When I logged onto the Citrix PVS servers, I checked their services. Both services were reported as “Running”:
When I checked the event logs I did not see any errors in either the application log or the system log. Administrative events showed nothing out the usual either.
In order to confirm that the PVS service was actually listening, I executed
netstat -an
this showed me all the open ports the server was listening for and the processes tied to those ports. Since PXE is a UDP operation, I examined the UDP portion of the netstat output.
Port 69 is used by TFTP to transfer files, and port 67 is used by PXE. However, I only saw port 69, port 67 was no where to be found.
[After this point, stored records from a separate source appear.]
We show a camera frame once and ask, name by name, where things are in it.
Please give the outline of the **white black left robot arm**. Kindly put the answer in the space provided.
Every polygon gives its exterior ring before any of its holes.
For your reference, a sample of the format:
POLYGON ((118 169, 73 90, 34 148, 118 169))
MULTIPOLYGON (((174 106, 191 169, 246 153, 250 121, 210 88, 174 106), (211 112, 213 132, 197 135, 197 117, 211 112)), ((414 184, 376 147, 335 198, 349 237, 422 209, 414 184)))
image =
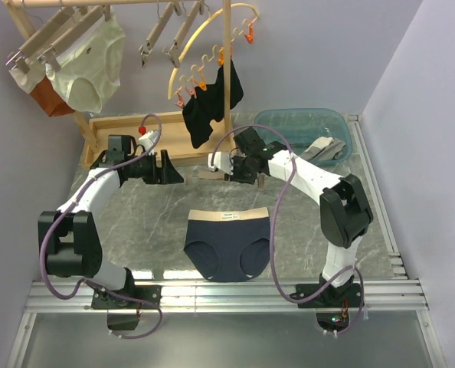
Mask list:
POLYGON ((90 167, 83 185, 57 210, 40 214, 41 278, 55 297, 71 299, 77 291, 62 294, 51 284, 50 276, 77 276, 80 284, 86 283, 99 296, 109 297, 117 308, 132 305, 158 308, 158 291, 144 293, 135 285, 128 268, 104 257, 95 220, 113 193, 129 179, 141 179, 146 185, 171 185, 184 181, 166 150, 155 153, 159 138, 158 130, 140 140, 130 135, 109 136, 108 147, 90 167))

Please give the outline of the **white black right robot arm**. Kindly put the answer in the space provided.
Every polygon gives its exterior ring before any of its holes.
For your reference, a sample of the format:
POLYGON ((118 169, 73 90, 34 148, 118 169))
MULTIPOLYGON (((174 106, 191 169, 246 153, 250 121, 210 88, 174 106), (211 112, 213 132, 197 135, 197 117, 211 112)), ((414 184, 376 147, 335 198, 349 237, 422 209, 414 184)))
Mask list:
POLYGON ((328 242, 326 263, 319 276, 319 286, 306 297, 288 295, 279 282, 280 295, 298 305, 339 307, 350 297, 355 278, 356 253, 373 214, 359 177, 328 172, 297 156, 288 140, 265 143, 259 136, 259 125, 234 128, 240 156, 214 151, 208 158, 210 169, 219 169, 226 179, 254 183, 261 173, 293 186, 319 206, 320 229, 328 242))

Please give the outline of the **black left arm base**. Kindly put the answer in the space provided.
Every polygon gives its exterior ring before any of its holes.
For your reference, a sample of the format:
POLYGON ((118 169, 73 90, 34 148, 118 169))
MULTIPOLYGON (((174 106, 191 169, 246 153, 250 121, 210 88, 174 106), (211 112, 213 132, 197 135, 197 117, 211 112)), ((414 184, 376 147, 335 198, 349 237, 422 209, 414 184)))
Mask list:
POLYGON ((131 292, 113 291, 113 295, 107 291, 95 291, 91 302, 94 310, 132 310, 154 309, 152 306, 144 306, 130 298, 148 301, 155 306, 159 306, 162 294, 162 287, 159 285, 135 286, 131 292))

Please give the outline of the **navy underwear cream waistband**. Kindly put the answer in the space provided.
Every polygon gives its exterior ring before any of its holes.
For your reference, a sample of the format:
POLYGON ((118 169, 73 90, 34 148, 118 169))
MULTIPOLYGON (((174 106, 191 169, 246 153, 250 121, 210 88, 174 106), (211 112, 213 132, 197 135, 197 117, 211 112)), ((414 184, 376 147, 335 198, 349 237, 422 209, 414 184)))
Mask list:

I restarted the “Citrix PVS PXE Service”, reran netstat and confirmed that the PXE port was not listening and matched up the process ID to the proper services.
Restarting the failed target devices and they began to boot properly.
However, why did this fail in the first place? I read on the Citrix forums that the Citrix services can become unbound if the network is not available when the services are started. To test this I rebooted one the affected Citrix PVS servers. Sure enough, it came back up with port 67 not being monitored but the service in a ‘Running’ state. I wanted to see if I could capture the flow of communication from the network and when the service started so I used procmon and enabled “Boot Logging”.
Lo and behold, the procmon monitoring on startup added enough of a delay that the PXE service was bound consistently. Stopping the boot logging and the PXE service would start but fail to bind to the port.
So now this leads to a bit of a quandary. The delay seems to be in the milliseconds. I’ve considered a couple solutions for this issue.
- A startup script that checks to ensure both ports and restarts the proper service if one of the ports is not found.
- Change the service startup type to be “Automatic (Delayed Start)”. This delays the service by up to 2 minutes. This does mean that the PVS server will NOT be able to service target device boot requests during this window.
I think we’re going to go with option 2. The reason is we can apply this setting change via Group Policy Preferences. This ensures that if we any removal/upgrade of the PVS software this setting will get reapplied. And then we don’t have to worry about upgrading the OS and losing the startup script either or maintaining a script.
We’ve been affected by this a few times in the past, the fix has always been to restart the PVS server, but I managed to hit a window where the failure was happening consistently and managed to get this information.